Young Adults and Low-Risk Groups: Market to younger, healthier individuals by highlighting lower premiums and long-term benefits of starting insurance early.

Customized Plans:

Offer customized insurance plans based on the specific needs of different demographic segments. For instance, plans with more preventive care benefits for older adults or wellness programs for young adults.

Health Incentive Programs:

Introduce wellness and health incentive programs that reward policyholders for maintaining healthy lifestyles. This can help in reducing overall risk and encouraging more people to join.

Pricing Strategy

Dynamic Pricing:

Implement dynamic pricing models that adjust premiums based on real-time health data and lifestyle changes. Use wearable technology and regular health check-ups to monitor policyholders’ health and adjust premiums accordingly.

Risk-Based Pricing:

Continue using age and BMI as primary factors for pricing premiums. Additionally, include other risk indicators like health conditions and surgery history to create a more accurate risk-based pricing model.

Discounts and Rewards:

Offer discounts for policyholders who actively participate in health and wellness programs.
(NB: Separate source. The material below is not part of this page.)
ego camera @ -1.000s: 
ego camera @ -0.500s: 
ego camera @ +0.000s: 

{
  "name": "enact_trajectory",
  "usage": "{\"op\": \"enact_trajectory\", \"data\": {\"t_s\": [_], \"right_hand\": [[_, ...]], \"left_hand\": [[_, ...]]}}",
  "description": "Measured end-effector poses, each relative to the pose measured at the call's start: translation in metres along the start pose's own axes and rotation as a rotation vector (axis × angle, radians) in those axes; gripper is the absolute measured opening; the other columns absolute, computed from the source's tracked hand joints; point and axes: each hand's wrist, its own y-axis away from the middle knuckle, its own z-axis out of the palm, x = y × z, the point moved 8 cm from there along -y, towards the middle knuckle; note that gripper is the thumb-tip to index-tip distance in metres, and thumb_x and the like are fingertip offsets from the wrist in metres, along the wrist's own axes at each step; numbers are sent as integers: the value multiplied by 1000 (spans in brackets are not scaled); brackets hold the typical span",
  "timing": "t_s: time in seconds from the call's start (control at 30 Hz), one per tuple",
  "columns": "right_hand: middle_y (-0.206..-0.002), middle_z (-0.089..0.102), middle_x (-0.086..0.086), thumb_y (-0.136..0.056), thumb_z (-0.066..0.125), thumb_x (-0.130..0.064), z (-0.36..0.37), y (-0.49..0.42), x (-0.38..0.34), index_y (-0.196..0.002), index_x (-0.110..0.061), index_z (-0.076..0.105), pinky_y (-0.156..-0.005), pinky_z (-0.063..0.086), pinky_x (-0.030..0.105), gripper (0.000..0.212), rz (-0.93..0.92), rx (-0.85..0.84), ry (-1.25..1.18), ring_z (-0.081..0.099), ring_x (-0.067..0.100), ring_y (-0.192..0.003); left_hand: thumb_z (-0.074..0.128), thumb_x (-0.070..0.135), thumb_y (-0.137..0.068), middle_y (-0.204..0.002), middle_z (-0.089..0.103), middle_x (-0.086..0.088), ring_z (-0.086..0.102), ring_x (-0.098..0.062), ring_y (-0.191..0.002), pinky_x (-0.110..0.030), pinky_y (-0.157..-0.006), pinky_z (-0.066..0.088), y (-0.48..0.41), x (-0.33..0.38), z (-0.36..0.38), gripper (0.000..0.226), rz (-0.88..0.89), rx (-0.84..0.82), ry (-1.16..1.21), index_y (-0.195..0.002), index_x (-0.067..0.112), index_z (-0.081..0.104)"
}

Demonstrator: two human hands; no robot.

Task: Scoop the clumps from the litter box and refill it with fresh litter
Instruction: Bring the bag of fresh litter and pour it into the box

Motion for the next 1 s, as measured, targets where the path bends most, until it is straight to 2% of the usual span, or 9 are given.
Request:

Provide rewards for those who demonstrate consistent healthy behaviors over time.

Risk Planning

Predictive Analytics:

Utilize predictive analytics to identify potential high-risk individuals and offer them targeted interventions. This can help in mitigating risks before they result in costly claims.

Outlier Management:

Regularly review and analyze outliers to understand underlying causes. Implement strategies to manage these high-risk cases, such as offering specialized coverage or personalized health management plans.

Preventive Health Measures:

Invest in preventive health measures for policyholders, such as regular health screenings, fitness programs, and chronic disease management. This can help reduce the overall risk and cost of claims.

Customer Retention and Satisfaction

Customer Education:

Educate customers on the importance of maintaining a healthy lifestyle and its impact on insurance premiums. Provide resources and support to help them achieve their health goals.

Enhanced Customer Service:

Offer superior customer service with personalized support and timely assistance. Ensure that customers feel valued and supported throughout their insurance journey.

Feedback Mechanism:

Implement a robust feedback mechanism to gather insights from policyholders about their needs and preferences. Use this feedback to continuously improve products and services.

Innovation and Technology

Technology Integration:

Integrate advanced technologies like AI and machine learning to better assess risk and personalize insurance offerings. Use telematics and IoT devices for real-time monitoring and data collection.

Data-Driven Decisions:

Make data-driven decisions for product development, marketing strategies, and risk management. Leverage data analytics to gain deeper insights into customer behavior and risk patterns.

By implementing these strategies, the business can enhance its sales, pricing, and risk planning processes, leading to better management and profitability.

Dashboard for interactive insights

A dashboard with interactive chart objects and filters provides rapid insights, enabling the firm to make swift, data-driven decisions. The ability to click through different visualizations and apply filters ensures a comprehensive view of the data, while real-time data refreshing guarantees that the management team has access to the most current information. This dynamic approach facilitates timely actions and strategic adjustments, enhancing the overall efficiency and responsiveness of the organization.